Popcorn and a Shluff: My Dad’s Guide to Watching Movies


It is almost impossible to put into words the experience of going to a movie with my Dad, but I wanted to try. The Vereds bleed popcorn (we have even been known to go to the movie theatre just to pick up movie theatre popcorn), and that is all because Arnie Vered loved movies.

Just like each of my siblings, I learned to love going to the movies from my Dad. My Dad would go to any movie. He would see movies multiple times because he just loved the act of going to see a movie; also, because he never stayed awake for an entire movie so there was always something new to see. When we go to Florida in December, we see a movie almost every night. The movie theatre was my Dad’s happy place.

Going to the movies with my Dad was a special experience, and there are a billion stories to share. Here are just a few.

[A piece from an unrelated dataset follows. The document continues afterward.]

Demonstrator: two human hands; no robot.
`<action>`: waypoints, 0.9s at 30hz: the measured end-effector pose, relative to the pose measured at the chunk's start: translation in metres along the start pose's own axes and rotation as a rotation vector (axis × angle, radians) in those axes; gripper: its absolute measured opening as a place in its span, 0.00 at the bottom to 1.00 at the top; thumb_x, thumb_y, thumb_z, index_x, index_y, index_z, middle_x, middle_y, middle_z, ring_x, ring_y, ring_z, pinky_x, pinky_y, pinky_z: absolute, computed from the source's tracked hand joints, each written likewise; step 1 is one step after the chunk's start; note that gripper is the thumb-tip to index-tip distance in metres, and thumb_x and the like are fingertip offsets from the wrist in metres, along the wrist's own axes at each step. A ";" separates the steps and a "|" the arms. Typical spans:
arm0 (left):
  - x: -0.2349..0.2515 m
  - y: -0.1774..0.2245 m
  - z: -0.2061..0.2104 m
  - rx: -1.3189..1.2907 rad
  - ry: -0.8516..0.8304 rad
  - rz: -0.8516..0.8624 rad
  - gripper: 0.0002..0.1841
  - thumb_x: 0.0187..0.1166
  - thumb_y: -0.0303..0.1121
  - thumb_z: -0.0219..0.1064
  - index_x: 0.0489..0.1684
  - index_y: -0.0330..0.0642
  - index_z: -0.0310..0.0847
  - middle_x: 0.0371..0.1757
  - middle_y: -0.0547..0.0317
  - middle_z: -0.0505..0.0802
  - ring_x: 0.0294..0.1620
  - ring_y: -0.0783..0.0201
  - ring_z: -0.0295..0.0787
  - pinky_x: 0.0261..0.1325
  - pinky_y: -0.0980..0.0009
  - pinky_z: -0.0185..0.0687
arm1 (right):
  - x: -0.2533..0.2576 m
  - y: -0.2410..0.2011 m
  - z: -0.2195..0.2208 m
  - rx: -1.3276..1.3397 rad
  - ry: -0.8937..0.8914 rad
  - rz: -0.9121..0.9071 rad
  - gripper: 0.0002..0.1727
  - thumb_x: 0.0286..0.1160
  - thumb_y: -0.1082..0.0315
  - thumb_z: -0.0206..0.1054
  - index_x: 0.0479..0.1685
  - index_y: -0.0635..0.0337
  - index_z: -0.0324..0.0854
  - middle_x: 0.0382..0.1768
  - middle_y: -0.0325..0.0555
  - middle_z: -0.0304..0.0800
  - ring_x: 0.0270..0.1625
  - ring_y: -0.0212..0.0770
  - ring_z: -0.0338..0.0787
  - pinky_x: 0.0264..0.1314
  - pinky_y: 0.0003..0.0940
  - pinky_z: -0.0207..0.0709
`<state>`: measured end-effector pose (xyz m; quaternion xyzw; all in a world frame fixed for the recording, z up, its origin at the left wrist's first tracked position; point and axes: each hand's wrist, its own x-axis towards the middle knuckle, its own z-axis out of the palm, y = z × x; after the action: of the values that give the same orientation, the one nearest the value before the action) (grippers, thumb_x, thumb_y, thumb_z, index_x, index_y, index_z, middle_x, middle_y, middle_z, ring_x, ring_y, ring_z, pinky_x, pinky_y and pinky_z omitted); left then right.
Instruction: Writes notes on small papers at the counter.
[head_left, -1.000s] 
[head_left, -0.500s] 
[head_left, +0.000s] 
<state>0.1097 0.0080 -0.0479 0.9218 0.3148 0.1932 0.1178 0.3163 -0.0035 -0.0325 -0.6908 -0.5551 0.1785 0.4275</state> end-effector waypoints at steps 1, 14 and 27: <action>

In 1996, my Dad took me to see Baz Luhrmann’s William Shakespeare’s Romeo + Juliet. At some point in the movie, my dad fell asleep, as he invariably did in every film-going excursion. The most famous love story unfolded in all of its made-for-MTV glitz and pathos, and as the movie ended with star-crossed lovers Leonardo DiCaprio and Claire Danes realizing too late that they probably should have discussed their plan ahead of time, my dad awoke from his nap and turned to me.

“So what happened?”

“Daddy, are you serious? Didn’t you read the play in high school?”

“Sure, but maybe they changed the ending.”


My Dad could fall asleep in any type of movie. It didn’t matter the volume or soundtrack, the mood or genre, or his level of excitement for the movie. He would eat his popcorn while the trailers played, and then, when the lights went down, he would just drift off into a snooze from which he might occasionally awake, only to fall back asleep again.

I remember the first time that I realized that having one’s parent fall asleep at a movie was not a normal thing. My father had taken me and my friend Catherine to see The Sixth Sense. Catherine and I were relatively new friends, so you can imagine my embarrassment when, partway through this eerily silent and on-first-viewing thrilling and suspenseful movie, my Dad started snoring.

“Daddy… Ssshhhh!” I hissed at him, praying that, just like when your stomach rumbles with hunger and it seems like everyone must be able to hear it but no one actually does, his snores just seemed louder to me because I was uniquely attuned to hearing them.

“Ok, ok,” he said, before promptly nodding off again.


When it was time to declare my Program of Study in university, I remember sitting on my front steps with my friend Julie, looking through the courses of study and not being interested in anything I saw. But when I saw Cinema Studies as an option, I thought, “Huh. I like movies. I would love to learn more about them.” I don’t think I would have chosen Cinema Studies if it had not been for my Dad’s influence. But I can’t even imagine what I might have majored in.

In my Cinema Studies major, I had three film screenings a week. Some were scheduled first thing in the morning, others mid-afternoon, or at night. And you know what? I fell asleep in every single film screening I had throughout four years of university. Didn’t matter the movie, the time of day, the comfortableness of the seats. I fell asleep in every single screening, even ones that I was interesting in seeing. In those film screenings, I was my father’s daughter.


My Dad had a laugh that was infectious. It was full-bodied and gleeful and you simply couldn’t resist laughing yourself. There was no point in trying.

There is one scene that made him laugh more than anything else in the world. Simply referring to it was enough to make him dissolve into giggles. One time, driving to Montreal, he almost drove us off the road because someone mentioned it. I can’t even count the number of times that we would try to lure him to the TV or computer so that we could watch his reaction to watching that scene.

“Hey, Daddy. Remember that scene in Bridesmaids….”

Somewhere, Daddy is laughing SO HARD.